Problem details
Lines holding the word "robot" are the ones to copy from the data below.

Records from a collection
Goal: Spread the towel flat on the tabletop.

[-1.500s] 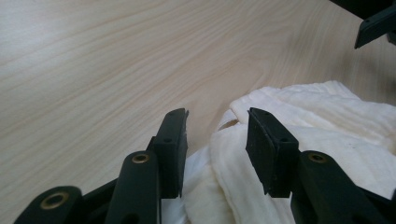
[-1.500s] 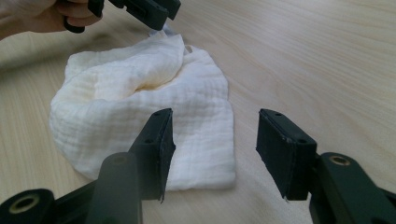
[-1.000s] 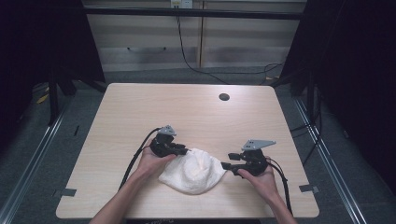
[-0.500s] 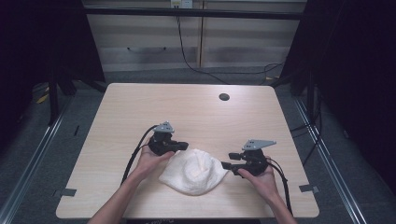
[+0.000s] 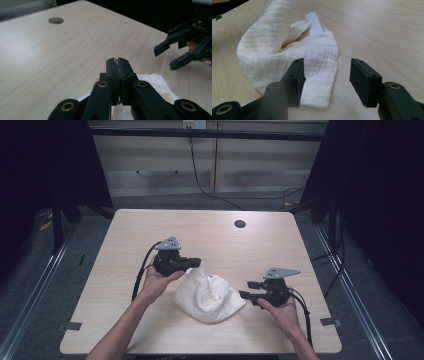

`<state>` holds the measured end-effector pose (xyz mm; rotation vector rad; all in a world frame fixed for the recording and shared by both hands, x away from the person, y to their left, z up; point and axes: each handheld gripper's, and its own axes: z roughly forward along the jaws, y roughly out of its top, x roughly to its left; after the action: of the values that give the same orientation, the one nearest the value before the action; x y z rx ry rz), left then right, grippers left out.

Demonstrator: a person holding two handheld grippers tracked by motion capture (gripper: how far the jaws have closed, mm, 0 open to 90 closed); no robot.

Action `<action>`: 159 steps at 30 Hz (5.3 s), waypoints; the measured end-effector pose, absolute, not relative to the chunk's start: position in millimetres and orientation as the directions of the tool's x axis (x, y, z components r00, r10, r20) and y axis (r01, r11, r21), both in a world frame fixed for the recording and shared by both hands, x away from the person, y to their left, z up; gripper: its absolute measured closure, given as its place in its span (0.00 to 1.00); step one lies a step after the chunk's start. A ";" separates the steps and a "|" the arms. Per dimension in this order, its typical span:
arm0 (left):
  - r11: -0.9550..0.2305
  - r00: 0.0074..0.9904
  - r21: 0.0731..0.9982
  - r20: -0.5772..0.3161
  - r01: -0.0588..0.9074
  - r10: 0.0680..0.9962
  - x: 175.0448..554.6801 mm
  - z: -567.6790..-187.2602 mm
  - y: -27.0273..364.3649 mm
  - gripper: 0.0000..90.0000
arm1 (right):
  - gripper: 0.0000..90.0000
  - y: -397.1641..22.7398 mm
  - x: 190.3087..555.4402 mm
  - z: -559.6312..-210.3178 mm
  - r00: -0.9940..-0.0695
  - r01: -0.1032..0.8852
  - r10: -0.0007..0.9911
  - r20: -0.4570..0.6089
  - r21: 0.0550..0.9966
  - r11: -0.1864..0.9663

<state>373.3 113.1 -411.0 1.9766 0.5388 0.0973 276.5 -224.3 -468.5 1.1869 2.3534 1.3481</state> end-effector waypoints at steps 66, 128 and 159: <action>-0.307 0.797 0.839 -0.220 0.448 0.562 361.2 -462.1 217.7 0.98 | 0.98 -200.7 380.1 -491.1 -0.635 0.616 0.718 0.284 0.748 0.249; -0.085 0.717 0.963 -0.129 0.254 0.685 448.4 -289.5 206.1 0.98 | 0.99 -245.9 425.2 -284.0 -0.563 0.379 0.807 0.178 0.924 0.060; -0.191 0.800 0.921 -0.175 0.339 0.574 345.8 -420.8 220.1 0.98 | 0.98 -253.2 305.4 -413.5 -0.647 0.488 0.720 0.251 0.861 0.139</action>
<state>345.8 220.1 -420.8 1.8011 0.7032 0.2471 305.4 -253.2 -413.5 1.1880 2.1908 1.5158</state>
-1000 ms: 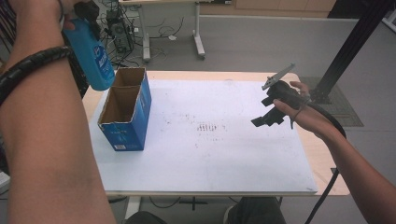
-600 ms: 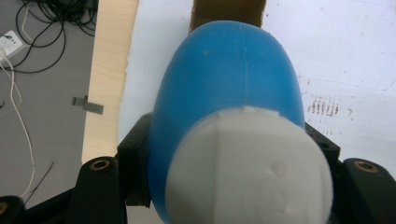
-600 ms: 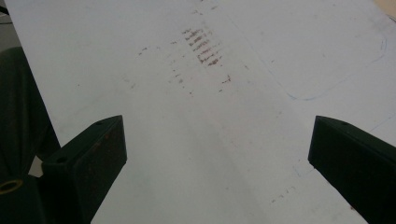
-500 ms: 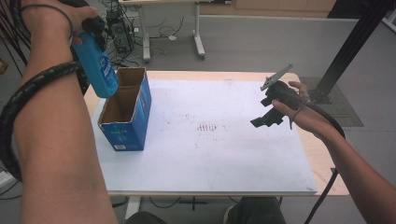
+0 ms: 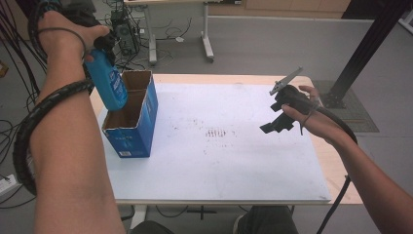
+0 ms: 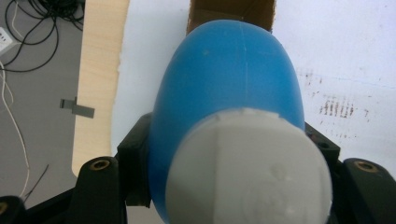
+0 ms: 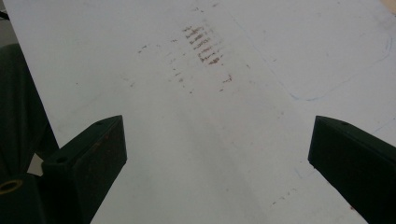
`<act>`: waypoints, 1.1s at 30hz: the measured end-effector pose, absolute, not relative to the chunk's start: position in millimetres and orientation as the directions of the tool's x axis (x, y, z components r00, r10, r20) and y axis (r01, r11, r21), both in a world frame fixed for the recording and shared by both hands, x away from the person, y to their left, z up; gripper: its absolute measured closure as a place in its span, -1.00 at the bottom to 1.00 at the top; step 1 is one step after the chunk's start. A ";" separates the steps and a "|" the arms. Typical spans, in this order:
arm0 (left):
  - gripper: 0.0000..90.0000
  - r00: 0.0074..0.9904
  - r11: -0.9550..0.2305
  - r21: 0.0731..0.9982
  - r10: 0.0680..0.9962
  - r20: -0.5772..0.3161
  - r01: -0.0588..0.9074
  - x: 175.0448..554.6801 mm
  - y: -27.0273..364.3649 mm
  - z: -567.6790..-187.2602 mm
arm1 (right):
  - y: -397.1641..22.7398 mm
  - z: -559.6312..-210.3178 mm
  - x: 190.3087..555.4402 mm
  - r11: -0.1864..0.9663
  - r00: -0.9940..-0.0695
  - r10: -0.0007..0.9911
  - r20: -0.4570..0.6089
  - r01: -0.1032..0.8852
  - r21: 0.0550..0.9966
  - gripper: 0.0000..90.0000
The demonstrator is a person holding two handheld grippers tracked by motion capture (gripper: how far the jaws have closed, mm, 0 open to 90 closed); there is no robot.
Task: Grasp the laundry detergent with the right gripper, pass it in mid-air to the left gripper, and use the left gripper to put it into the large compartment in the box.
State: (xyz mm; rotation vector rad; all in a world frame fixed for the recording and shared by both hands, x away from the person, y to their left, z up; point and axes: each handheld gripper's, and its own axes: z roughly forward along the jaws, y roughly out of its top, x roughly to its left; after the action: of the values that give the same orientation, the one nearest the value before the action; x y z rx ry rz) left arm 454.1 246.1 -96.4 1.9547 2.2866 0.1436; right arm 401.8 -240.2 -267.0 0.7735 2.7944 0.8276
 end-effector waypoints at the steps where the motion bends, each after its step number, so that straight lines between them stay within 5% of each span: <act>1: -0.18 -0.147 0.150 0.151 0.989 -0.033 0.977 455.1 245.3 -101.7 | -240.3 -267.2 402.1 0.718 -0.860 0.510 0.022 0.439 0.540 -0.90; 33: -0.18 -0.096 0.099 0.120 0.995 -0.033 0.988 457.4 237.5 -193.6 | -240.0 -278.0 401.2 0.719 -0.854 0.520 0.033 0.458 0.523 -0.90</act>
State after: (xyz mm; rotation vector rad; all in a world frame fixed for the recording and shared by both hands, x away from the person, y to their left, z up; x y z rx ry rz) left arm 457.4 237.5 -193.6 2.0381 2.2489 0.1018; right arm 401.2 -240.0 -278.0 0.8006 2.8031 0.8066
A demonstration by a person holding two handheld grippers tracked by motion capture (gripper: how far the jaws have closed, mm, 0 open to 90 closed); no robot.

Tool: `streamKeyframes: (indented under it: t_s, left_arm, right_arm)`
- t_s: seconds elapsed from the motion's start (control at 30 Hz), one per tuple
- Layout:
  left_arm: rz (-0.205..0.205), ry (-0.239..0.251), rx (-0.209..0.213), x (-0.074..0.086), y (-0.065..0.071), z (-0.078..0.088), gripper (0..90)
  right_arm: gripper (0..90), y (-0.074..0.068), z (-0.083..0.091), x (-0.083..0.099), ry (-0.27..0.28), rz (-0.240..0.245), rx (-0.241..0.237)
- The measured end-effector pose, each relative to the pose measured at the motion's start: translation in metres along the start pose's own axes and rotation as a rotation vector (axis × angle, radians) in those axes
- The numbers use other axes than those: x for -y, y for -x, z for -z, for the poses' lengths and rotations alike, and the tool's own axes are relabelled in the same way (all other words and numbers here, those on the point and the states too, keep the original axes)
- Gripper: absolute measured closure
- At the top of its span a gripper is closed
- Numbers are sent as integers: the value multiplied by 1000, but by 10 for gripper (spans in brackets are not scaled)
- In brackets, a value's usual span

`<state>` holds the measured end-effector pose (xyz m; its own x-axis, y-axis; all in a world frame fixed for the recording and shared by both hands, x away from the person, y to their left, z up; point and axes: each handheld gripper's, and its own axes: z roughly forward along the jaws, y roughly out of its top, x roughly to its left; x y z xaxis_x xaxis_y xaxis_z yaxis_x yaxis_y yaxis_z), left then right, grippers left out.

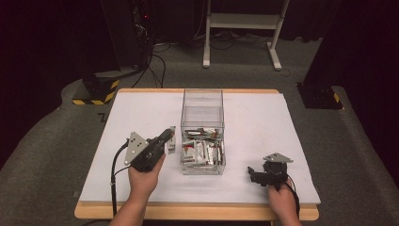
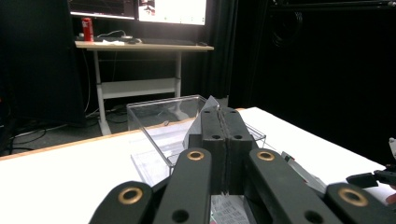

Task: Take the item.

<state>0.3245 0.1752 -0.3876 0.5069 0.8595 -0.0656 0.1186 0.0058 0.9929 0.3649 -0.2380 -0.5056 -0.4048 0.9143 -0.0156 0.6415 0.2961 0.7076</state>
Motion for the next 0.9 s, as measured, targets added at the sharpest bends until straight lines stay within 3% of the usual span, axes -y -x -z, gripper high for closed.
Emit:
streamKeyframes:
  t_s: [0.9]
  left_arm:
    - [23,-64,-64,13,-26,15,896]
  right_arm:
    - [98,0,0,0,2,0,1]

Answer space
Demonstrator: a person holding two handheld grippers tracked by motion capture (gripper: how far the jaws have closed, mm, 0 open to 90 closed); no robot.
The demonstrator is a person holding two handheld grippers tracked by motion capture (gripper: how far the jaws have closed, mm, 0 open to 90 closed); there is no robot.
A demonstration by a person holding two handheld grippers tracked by motion capture (gripper: how far the jaws have closed, mm, 0 open to 90 closed); no robot.

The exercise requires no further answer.